For three out of four common chronic conditions among the elderly, team-based care substantially increases the odds that seniors will receive recommended care, according to a study published in the Journal of American Geriatrics Society.

For the research, Dr. David Reuben, director of geriatrics at the University of California Los Angeles, and his team followed 485 patients over age 75 with more than one of four conditions: urinary incontinence, risk for falls, depression and dementia.The patients were seen in two primary care practices and randomly assigned to either a doctor only or a nurse practitioner (NP)-doctor team.
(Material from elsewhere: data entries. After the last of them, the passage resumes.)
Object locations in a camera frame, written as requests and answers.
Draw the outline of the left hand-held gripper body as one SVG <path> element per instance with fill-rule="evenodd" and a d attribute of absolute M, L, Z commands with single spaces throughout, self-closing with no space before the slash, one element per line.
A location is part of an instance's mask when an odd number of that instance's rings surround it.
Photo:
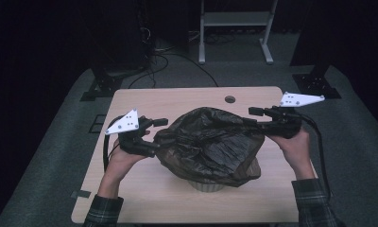
<path fill-rule="evenodd" d="M 129 154 L 146 155 L 146 143 L 142 137 L 146 134 L 147 118 L 138 116 L 136 109 L 116 117 L 105 130 L 105 135 L 116 134 L 119 147 Z"/>

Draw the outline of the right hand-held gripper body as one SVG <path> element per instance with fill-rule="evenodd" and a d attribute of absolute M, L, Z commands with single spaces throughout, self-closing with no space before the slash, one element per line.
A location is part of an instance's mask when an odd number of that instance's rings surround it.
<path fill-rule="evenodd" d="M 301 129 L 303 115 L 296 108 L 315 104 L 325 100 L 325 96 L 311 96 L 285 92 L 279 106 L 265 108 L 265 115 L 271 118 L 265 123 L 265 134 L 292 138 Z"/>

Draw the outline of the black plastic garbage bag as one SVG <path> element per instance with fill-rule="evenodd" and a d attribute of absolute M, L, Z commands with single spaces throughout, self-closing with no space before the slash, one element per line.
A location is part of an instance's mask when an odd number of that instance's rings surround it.
<path fill-rule="evenodd" d="M 158 131 L 156 156 L 176 176 L 195 183 L 239 187 L 261 177 L 256 155 L 265 136 L 252 119 L 197 108 Z"/>

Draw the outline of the green ribbed trash bin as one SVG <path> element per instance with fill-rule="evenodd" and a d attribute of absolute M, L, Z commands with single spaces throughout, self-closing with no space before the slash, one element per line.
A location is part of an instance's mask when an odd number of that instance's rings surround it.
<path fill-rule="evenodd" d="M 224 188 L 224 185 L 216 184 L 216 183 L 197 183 L 193 181 L 189 181 L 188 183 L 192 187 L 194 187 L 197 191 L 205 192 L 205 193 L 217 192 Z"/>

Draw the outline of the person's left hand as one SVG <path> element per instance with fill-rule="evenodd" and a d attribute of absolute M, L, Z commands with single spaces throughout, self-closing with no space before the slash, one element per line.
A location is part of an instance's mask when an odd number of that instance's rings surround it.
<path fill-rule="evenodd" d="M 130 169 L 139 161 L 144 160 L 145 156 L 129 154 L 120 148 L 119 141 L 113 143 L 112 153 L 105 175 L 121 181 Z"/>

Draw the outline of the person's right hand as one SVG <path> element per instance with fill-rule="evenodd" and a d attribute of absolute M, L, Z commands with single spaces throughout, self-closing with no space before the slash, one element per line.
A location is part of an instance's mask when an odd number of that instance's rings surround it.
<path fill-rule="evenodd" d="M 309 156 L 309 133 L 307 131 L 300 130 L 295 136 L 289 139 L 272 135 L 270 135 L 269 138 L 279 146 L 285 160 L 295 172 L 303 173 L 306 168 L 311 166 Z"/>

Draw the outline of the black metal stand base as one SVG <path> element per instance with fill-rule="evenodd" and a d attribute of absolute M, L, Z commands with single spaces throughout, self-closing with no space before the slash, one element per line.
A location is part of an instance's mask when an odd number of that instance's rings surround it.
<path fill-rule="evenodd" d="M 96 65 L 91 68 L 94 81 L 89 90 L 84 92 L 81 101 L 95 101 L 98 97 L 113 97 L 120 89 L 122 79 L 119 76 L 111 76 L 102 66 Z"/>
<path fill-rule="evenodd" d="M 298 89 L 304 95 L 324 96 L 326 99 L 340 99 L 341 95 L 336 88 L 332 87 L 325 74 L 330 64 L 327 62 L 317 63 L 310 73 L 294 74 L 293 80 L 296 82 Z"/>

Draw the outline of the grey tape strip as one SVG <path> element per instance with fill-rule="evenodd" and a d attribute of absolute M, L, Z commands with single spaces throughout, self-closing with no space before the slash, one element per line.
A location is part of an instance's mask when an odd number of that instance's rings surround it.
<path fill-rule="evenodd" d="M 76 191 L 72 192 L 71 197 L 73 199 L 77 199 L 77 198 L 89 198 L 90 195 L 91 195 L 90 191 L 76 190 Z"/>

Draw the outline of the white metal stand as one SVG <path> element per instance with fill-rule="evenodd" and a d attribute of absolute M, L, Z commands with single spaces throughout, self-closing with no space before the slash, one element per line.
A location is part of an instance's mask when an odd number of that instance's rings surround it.
<path fill-rule="evenodd" d="M 264 37 L 259 40 L 267 64 L 274 62 L 267 46 L 269 34 L 275 17 L 278 0 L 272 0 L 269 11 L 250 12 L 208 12 L 204 0 L 200 0 L 198 62 L 204 64 L 205 58 L 205 28 L 217 26 L 263 26 Z"/>

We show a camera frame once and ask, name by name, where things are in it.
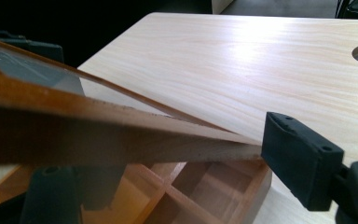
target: wooden shelf compartment
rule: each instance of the wooden shelf compartment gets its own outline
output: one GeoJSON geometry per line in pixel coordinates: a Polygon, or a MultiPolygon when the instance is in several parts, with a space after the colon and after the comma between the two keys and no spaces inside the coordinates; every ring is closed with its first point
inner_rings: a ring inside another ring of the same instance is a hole
{"type": "MultiPolygon", "coordinates": [[[[12,190],[26,191],[31,172],[24,169],[17,167],[0,181],[1,199],[12,190]]],[[[110,206],[82,209],[82,216],[85,224],[252,223],[270,181],[263,161],[128,164],[110,206]]]]}

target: wood strip
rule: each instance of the wood strip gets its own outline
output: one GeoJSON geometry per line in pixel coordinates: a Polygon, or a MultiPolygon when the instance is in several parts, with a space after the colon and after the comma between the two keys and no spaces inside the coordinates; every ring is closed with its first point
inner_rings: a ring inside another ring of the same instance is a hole
{"type": "Polygon", "coordinates": [[[260,146],[197,124],[0,76],[0,163],[253,159],[260,146]]]}
{"type": "Polygon", "coordinates": [[[257,161],[223,161],[223,164],[231,167],[232,169],[241,172],[244,175],[248,175],[253,178],[255,175],[258,174],[258,170],[260,165],[264,165],[264,161],[257,160],[257,161]]]}
{"type": "Polygon", "coordinates": [[[142,164],[138,164],[138,163],[129,164],[127,165],[126,169],[127,172],[132,174],[137,174],[142,179],[144,179],[147,183],[154,186],[156,189],[162,188],[162,185],[164,184],[164,180],[160,176],[156,175],[142,164]]]}
{"type": "Polygon", "coordinates": [[[28,189],[36,167],[18,165],[0,179],[0,203],[3,203],[28,189]]]}
{"type": "Polygon", "coordinates": [[[189,199],[185,194],[174,187],[170,187],[167,189],[168,195],[170,195],[178,205],[189,214],[192,214],[195,217],[198,217],[205,223],[216,223],[216,224],[223,224],[221,220],[217,217],[214,217],[208,211],[203,209],[201,206],[196,204],[194,201],[189,199]]]}
{"type": "MultiPolygon", "coordinates": [[[[173,182],[173,180],[178,176],[178,174],[181,172],[181,170],[184,168],[185,165],[186,165],[185,162],[176,163],[176,166],[173,169],[172,173],[167,178],[161,180],[163,181],[162,185],[159,187],[158,191],[154,194],[154,196],[150,199],[149,203],[147,204],[147,206],[145,206],[145,209],[142,211],[142,213],[135,219],[134,224],[145,223],[147,218],[150,216],[150,214],[153,212],[155,207],[161,201],[167,189],[171,187],[171,183],[173,182]]],[[[134,166],[134,168],[143,169],[141,168],[141,166],[144,167],[143,165],[138,165],[138,166],[134,166]]]]}
{"type": "Polygon", "coordinates": [[[173,107],[170,107],[170,106],[167,106],[165,104],[162,104],[162,103],[159,103],[153,99],[150,99],[142,94],[139,94],[135,91],[131,91],[129,89],[125,89],[121,86],[118,86],[116,83],[114,82],[111,82],[105,78],[101,78],[101,77],[97,77],[97,76],[94,76],[90,73],[87,73],[87,72],[84,72],[84,71],[81,71],[81,70],[78,70],[74,67],[71,67],[71,66],[68,66],[66,64],[63,64],[63,63],[59,63],[59,62],[56,62],[56,61],[53,61],[49,58],[45,58],[45,57],[42,57],[40,55],[37,55],[37,54],[34,54],[30,51],[27,51],[27,50],[24,50],[24,49],[19,49],[17,47],[14,47],[14,46],[11,46],[11,45],[8,45],[6,43],[3,43],[3,42],[0,42],[0,50],[4,50],[4,51],[8,51],[8,52],[13,52],[13,53],[16,53],[18,55],[21,55],[23,57],[25,57],[27,59],[27,61],[31,62],[33,60],[37,61],[37,62],[43,62],[43,63],[46,63],[50,66],[57,66],[57,67],[60,67],[64,70],[68,70],[68,71],[71,71],[73,73],[75,73],[77,76],[79,77],[82,77],[86,80],[89,80],[91,82],[95,82],[95,83],[98,83],[100,85],[103,85],[111,90],[114,90],[114,91],[117,91],[121,94],[124,94],[126,96],[129,96],[130,98],[132,99],[135,99],[139,102],[142,102],[146,105],[150,105],[154,108],[156,108],[157,110],[165,113],[165,114],[168,114],[174,118],[177,118],[177,119],[180,119],[180,120],[184,120],[184,121],[188,121],[188,122],[191,122],[191,123],[197,123],[199,125],[202,125],[202,126],[207,126],[207,127],[210,127],[210,128],[215,128],[215,129],[219,129],[219,130],[222,130],[222,131],[227,131],[226,129],[224,128],[221,128],[217,125],[214,125],[212,124],[211,122],[207,122],[203,119],[199,119],[199,118],[196,118],[194,116],[191,116],[187,113],[184,113],[183,111],[181,110],[178,110],[178,109],[175,109],[173,107]]]}
{"type": "Polygon", "coordinates": [[[241,195],[241,203],[232,214],[230,224],[253,223],[257,211],[266,198],[271,185],[272,172],[266,164],[260,166],[246,192],[241,195]]]}
The percentages of patients receiving recommended care according to the Assessing Care of the Vulnerable Elders (ACOVE 2) quality indicators were as follows:

 

Fall assessment

Dementia

Depression

Incontinence

Physician only

34 percent

38 percent

60-63 percent

19 percent

Physician & NP

80 percent

59 percent

60-63 percent

66 percent

 

Despite this and previous research illustrating the benefits of team-based care, however, physicians referred just one-third of patients in the UCLA study to NPs, Medical Daily noted.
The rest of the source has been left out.